The span to copy runs from the line containing "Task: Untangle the" to the last line below. Copy it exactly, with nothing else.

*** Source material ***

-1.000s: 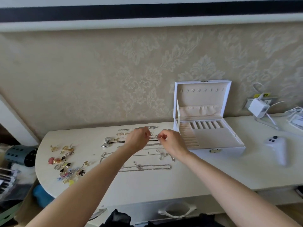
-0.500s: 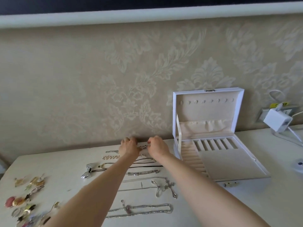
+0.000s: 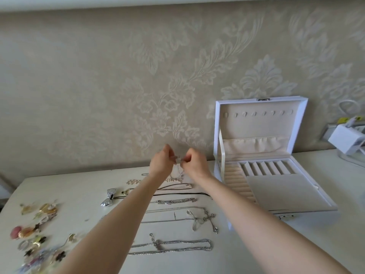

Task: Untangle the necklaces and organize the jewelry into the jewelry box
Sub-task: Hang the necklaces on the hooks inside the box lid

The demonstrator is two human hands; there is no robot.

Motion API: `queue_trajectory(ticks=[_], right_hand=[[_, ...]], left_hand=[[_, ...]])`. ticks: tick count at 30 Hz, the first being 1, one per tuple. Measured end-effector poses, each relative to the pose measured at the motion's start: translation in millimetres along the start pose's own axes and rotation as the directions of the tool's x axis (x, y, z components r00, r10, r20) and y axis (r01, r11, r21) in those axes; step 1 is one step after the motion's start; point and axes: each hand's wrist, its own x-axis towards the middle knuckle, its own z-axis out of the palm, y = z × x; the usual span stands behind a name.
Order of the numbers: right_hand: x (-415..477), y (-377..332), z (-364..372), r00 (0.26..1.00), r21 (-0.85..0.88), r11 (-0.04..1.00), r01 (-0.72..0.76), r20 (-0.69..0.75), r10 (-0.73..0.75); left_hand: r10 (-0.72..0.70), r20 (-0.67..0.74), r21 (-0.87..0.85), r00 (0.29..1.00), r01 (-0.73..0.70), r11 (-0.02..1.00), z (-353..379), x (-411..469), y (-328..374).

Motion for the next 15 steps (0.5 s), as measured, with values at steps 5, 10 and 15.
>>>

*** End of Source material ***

Expected answer
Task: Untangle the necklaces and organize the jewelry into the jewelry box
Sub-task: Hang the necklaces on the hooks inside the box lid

The demonstrator is two human hands; there is no robot.

Motion API: `queue_trajectory(ticks=[_], right_hand=[[_, ...]], left_hand=[[_, ...]])`. ticks: tick count at 30 Hz, the first being 1, one per tuple. Measured end-effector poses, each relative to the pose measured at the motion's start: translation in millimetres along the start pose's own axes and rotation as the directions of the tool's x axis (x, y, z components r00, r10, r20) and y axis (r01, r11, r21) in those axes; step 1 is one step after the motion's start; point and axes: each hand's wrist, its own x-axis towards the middle knuckle, its own z-axis out of the palm, y = z × x; the usual span stands behind a name.
Order of the numbers: right_hand: x (-415..477), y (-377..332), z (-364..372), r00 (0.26..1.00), r21 (-0.85..0.88), r11 (-0.04..1.00), r01 (-0.72..0.76), r20 (-0.69..0.75), r10 (-0.73..0.75); left_hand: r10 (-0.72..0.70), r20 (-0.67..0.74), r21 (-0.87..0.85), r00 (0.29..1.00), r01 (-0.73..0.70), r11 (-0.02..1.00), z (-353..379), x (-411..469), y (-328..374).

Motion for the next 15 steps (0.5 s), as measured, with values at steps 5, 10 and 15.
>>>

This concludes the answer.